YOUR GOAL: Locate the word "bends" in the data below, then copy every line that holds it.
+++ EXERCISE INPUT +++
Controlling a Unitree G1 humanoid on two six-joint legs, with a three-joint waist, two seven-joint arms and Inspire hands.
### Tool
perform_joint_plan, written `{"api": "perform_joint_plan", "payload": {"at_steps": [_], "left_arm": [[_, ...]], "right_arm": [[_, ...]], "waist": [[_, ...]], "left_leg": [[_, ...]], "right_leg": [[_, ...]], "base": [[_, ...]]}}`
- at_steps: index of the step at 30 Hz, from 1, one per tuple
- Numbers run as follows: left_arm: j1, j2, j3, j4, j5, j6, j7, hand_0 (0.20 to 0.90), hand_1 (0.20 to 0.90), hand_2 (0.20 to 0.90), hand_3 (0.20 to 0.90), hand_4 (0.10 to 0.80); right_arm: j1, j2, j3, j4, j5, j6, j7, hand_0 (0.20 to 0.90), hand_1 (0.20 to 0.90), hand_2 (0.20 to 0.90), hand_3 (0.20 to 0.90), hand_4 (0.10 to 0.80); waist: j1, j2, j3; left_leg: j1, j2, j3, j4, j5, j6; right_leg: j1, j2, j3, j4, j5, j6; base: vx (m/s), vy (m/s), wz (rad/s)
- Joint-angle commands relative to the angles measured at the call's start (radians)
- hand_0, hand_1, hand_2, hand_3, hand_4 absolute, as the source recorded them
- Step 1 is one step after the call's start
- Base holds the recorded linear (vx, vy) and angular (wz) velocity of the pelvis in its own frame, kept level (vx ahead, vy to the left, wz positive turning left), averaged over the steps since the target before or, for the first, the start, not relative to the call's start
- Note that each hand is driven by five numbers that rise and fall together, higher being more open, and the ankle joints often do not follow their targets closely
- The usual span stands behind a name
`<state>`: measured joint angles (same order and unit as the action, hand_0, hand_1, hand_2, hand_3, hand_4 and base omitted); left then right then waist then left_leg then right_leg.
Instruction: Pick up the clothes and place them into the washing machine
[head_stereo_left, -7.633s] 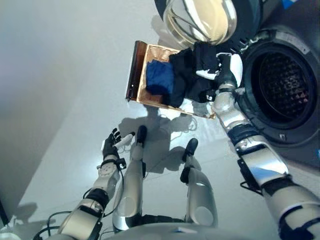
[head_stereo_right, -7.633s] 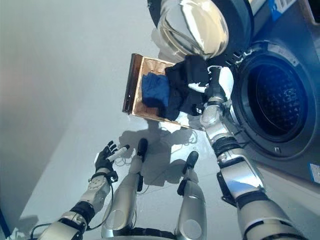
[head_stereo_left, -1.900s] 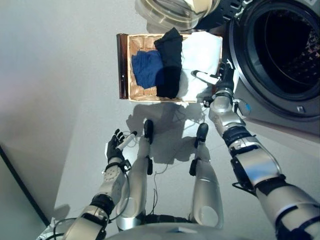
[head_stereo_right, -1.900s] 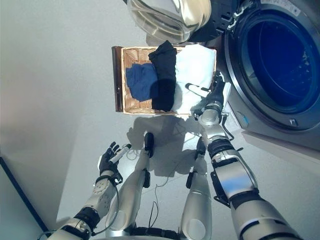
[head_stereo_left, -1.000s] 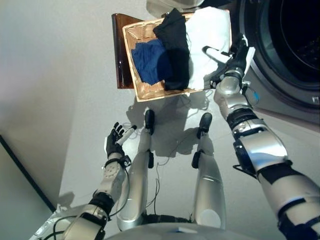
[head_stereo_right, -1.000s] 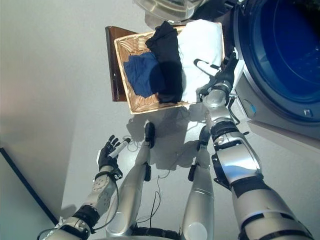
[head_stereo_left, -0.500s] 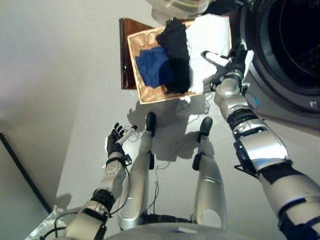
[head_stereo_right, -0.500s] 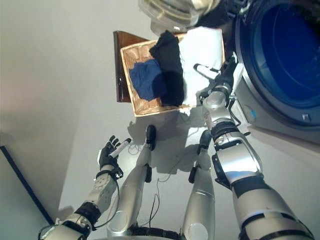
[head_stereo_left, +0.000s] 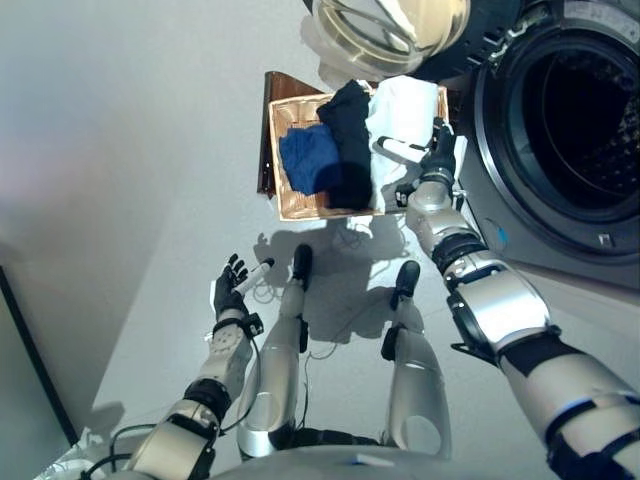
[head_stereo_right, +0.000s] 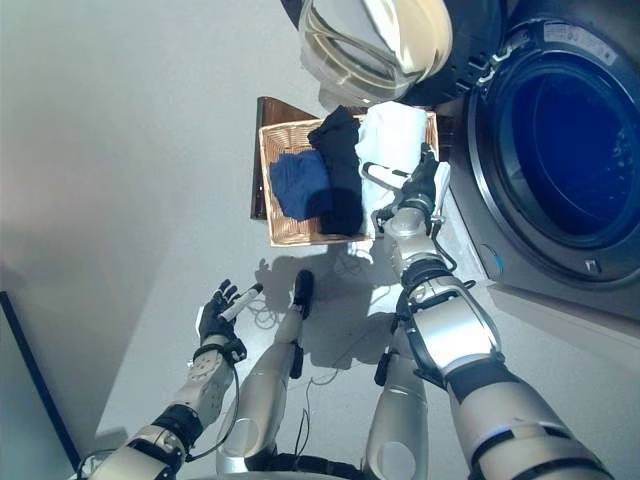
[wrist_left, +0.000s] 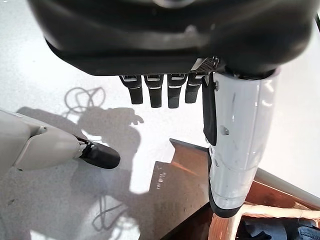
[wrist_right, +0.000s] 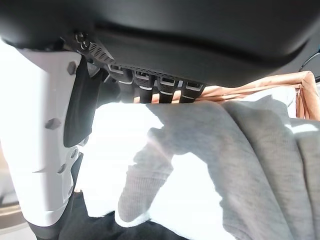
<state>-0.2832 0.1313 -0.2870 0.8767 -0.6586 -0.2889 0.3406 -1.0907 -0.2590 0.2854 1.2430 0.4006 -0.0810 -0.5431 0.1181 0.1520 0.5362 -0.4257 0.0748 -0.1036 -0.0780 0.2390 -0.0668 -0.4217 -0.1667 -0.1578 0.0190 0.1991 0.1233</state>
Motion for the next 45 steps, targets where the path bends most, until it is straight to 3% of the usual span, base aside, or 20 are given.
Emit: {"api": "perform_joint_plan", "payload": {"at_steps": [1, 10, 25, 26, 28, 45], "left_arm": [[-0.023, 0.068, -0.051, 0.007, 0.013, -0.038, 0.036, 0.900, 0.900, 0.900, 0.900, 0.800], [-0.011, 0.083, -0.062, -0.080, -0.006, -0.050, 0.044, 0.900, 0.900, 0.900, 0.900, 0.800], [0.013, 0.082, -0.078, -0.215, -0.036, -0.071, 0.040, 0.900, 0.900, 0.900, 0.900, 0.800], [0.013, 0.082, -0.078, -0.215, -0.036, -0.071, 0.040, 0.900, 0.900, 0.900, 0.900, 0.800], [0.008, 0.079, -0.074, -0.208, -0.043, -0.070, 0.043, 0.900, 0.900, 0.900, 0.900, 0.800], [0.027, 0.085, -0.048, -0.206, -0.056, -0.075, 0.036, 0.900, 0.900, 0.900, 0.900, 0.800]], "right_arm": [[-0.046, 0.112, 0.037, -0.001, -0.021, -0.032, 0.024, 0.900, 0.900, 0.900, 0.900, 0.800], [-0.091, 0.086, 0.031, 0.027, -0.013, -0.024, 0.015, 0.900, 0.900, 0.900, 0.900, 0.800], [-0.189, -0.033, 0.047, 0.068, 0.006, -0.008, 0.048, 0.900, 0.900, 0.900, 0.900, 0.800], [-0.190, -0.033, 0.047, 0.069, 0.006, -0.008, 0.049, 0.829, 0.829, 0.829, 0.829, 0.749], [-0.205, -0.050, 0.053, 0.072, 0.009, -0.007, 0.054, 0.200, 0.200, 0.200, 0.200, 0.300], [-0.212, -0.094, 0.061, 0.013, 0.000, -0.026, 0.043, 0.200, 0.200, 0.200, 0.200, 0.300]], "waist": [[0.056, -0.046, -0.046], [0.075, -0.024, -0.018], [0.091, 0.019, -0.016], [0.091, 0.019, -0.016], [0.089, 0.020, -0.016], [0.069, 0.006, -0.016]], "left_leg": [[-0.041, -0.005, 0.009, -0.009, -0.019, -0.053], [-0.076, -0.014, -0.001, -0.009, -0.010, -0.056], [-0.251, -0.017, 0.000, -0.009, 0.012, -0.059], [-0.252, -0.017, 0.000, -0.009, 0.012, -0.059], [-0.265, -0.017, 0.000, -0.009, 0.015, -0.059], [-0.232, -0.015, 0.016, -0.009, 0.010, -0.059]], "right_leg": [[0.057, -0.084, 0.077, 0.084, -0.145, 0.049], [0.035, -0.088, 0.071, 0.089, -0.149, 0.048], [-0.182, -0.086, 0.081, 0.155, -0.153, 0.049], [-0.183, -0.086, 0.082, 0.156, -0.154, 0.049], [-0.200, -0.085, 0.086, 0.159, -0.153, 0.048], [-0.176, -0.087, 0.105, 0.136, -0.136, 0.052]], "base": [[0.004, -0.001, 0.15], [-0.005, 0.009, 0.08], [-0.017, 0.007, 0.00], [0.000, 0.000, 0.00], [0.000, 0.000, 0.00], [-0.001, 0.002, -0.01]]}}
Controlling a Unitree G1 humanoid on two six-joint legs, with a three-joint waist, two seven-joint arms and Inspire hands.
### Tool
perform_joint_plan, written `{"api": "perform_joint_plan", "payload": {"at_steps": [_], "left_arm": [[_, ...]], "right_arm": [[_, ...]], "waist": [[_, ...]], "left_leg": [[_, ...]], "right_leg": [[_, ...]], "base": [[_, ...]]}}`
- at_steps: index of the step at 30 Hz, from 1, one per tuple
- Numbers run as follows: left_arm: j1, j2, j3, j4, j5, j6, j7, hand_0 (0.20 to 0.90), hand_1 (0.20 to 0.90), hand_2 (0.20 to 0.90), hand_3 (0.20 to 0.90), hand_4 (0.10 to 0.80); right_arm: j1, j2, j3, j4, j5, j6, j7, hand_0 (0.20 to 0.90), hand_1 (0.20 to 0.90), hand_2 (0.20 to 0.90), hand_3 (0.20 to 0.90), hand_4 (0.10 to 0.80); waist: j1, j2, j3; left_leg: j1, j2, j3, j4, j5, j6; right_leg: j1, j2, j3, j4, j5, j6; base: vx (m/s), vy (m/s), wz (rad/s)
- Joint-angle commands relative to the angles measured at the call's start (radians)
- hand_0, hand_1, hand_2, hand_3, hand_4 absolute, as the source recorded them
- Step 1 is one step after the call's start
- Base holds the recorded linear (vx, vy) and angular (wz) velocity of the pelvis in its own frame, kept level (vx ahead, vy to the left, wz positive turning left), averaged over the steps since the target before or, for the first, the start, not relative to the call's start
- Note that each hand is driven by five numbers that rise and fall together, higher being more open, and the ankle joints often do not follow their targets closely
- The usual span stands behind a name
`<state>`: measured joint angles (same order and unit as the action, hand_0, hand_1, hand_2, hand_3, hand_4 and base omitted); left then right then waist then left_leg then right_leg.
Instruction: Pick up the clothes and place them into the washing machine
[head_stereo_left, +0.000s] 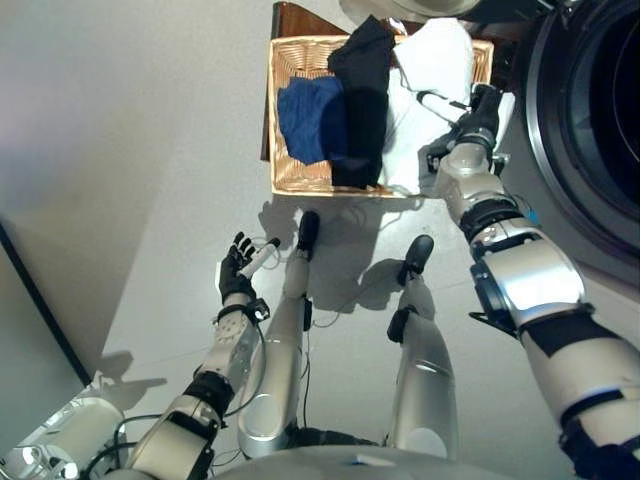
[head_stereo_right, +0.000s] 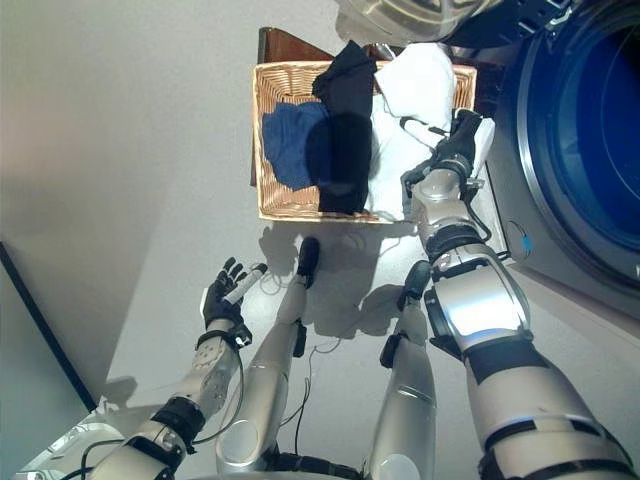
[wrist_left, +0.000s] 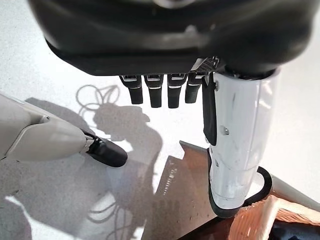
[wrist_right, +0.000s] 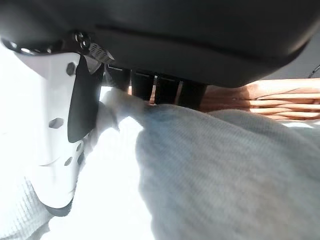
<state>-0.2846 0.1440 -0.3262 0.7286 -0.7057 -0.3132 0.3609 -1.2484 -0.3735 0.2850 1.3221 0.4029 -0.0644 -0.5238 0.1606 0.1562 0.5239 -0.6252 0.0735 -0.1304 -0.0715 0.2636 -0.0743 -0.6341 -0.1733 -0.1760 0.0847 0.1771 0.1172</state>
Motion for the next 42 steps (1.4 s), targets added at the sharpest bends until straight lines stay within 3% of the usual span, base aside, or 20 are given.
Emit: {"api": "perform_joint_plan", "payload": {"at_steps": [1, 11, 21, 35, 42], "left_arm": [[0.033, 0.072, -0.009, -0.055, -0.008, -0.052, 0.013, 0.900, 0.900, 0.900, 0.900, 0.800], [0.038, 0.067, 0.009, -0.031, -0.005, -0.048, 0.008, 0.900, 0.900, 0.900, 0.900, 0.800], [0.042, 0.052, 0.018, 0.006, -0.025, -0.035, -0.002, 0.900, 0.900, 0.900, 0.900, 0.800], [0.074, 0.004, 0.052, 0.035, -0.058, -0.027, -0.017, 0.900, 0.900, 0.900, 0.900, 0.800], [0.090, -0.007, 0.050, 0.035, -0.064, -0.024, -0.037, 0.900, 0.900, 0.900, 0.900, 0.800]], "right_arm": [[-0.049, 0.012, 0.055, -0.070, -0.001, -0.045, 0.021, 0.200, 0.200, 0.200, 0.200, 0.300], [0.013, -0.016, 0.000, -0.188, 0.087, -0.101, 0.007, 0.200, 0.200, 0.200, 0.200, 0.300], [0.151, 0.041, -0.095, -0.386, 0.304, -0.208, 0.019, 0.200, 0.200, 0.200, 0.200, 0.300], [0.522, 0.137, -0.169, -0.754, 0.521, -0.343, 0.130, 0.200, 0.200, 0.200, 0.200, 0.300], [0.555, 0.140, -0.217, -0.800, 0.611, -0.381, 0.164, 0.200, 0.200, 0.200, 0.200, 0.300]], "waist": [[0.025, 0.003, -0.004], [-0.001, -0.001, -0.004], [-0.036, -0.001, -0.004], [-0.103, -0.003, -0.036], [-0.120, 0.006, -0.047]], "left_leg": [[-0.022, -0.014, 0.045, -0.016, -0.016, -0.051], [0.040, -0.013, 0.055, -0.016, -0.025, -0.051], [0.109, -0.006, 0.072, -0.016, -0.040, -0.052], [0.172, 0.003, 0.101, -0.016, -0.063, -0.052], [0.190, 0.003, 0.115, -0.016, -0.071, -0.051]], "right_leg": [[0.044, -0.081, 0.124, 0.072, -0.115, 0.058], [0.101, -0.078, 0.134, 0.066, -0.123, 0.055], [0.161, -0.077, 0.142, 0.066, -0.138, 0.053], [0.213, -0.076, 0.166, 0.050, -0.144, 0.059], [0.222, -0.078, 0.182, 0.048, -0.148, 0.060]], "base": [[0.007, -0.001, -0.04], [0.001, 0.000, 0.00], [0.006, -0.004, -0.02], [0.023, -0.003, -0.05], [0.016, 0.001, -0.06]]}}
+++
TASK RESPONSE:
Motion for the next 45 steps, targets where the path bends most, until it is straight to 3% of the usual span, base aside, or 20 are given.
Motion for the next 42 steps (1.4 s), targets added at the sharpest bends until straight lines stay within 3% of the usual span, base aside, or 20 are given.

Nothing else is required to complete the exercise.